WHAT YOU ARE ASKED TO DO
Lines in the data below that contain the word "computer" are to be copied.

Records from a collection
-------------------------

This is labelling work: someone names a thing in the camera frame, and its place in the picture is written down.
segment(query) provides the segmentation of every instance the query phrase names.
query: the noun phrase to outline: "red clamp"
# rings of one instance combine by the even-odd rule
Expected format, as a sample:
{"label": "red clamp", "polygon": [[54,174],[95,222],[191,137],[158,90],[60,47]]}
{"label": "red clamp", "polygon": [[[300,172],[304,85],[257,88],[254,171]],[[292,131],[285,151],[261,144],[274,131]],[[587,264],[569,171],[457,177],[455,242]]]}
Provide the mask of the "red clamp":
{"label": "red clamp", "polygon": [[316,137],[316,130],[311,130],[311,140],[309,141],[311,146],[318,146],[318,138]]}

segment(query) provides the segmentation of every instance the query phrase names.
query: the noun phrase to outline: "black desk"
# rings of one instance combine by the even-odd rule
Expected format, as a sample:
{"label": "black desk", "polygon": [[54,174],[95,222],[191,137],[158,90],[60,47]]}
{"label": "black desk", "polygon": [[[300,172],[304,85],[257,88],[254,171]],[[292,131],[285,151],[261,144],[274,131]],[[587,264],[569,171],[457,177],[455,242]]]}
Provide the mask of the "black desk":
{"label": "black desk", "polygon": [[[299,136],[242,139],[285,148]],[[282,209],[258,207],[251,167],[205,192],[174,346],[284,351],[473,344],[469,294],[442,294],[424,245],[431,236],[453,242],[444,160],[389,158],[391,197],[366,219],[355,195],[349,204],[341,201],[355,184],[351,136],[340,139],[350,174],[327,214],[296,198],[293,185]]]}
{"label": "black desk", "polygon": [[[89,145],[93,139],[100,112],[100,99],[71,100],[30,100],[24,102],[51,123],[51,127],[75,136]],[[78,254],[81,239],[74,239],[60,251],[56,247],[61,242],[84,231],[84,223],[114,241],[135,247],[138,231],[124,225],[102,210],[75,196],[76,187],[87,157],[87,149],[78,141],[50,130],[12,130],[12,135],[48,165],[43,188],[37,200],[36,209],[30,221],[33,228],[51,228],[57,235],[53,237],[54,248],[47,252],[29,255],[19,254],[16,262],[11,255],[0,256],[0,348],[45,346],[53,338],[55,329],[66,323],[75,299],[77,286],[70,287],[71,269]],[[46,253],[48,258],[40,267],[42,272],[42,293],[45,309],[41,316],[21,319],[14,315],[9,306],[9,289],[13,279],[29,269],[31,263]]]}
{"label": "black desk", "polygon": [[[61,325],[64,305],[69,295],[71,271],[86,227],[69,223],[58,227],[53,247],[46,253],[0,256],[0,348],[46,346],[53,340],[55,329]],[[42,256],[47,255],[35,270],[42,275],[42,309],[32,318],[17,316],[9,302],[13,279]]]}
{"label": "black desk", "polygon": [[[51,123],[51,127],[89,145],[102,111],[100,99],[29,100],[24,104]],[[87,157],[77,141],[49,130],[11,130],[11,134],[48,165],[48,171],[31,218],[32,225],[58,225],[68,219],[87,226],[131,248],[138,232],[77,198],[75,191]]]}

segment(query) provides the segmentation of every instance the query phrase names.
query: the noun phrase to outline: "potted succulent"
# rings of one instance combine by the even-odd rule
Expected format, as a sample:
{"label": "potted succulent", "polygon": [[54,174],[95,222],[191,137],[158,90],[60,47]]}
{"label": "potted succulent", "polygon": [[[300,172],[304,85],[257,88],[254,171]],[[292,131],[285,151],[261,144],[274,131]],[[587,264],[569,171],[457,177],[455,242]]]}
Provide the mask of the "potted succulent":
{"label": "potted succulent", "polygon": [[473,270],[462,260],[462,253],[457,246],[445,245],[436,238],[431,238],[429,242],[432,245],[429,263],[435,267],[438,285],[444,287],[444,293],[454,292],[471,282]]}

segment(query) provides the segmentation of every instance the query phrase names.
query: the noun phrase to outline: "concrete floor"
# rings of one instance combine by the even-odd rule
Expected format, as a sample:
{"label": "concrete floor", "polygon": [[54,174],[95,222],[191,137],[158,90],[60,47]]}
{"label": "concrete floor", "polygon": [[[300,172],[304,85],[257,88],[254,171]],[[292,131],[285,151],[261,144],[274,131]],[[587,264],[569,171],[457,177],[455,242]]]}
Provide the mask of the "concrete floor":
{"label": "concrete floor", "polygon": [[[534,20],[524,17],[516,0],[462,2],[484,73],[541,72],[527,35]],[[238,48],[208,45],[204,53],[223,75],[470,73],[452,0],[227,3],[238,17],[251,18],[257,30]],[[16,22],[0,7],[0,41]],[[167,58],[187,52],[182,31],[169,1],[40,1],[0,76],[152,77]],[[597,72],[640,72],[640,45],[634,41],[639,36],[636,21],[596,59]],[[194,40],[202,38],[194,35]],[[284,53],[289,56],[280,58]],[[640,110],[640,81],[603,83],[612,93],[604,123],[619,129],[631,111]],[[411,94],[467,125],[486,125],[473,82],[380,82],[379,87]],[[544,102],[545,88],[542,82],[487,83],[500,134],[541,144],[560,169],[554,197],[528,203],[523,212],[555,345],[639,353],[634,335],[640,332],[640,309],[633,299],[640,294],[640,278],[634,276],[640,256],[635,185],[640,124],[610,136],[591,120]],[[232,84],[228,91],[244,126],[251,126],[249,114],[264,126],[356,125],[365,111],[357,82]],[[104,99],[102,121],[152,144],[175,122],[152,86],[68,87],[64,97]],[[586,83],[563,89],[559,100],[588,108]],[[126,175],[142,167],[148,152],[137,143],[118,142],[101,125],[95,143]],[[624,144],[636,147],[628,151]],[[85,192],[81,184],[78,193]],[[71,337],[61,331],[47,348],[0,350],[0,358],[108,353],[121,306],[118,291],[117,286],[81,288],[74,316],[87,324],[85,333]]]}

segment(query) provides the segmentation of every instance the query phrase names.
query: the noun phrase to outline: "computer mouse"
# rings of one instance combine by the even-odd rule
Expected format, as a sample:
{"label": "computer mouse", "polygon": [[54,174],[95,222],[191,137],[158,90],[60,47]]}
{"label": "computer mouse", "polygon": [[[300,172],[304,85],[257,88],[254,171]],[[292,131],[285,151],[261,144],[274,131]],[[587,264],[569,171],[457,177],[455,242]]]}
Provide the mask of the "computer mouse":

-------------------------

RESULT BELOW
query: the noun phrase to outline: "computer mouse"
{"label": "computer mouse", "polygon": [[54,174],[95,222],[191,137],[158,90],[60,47]]}
{"label": "computer mouse", "polygon": [[[300,172],[304,85],[257,88],[254,171]],[[292,131],[285,151],[261,144],[274,131]],[[587,264],[569,171],[457,177],[455,242]]]}
Provide the mask of the "computer mouse":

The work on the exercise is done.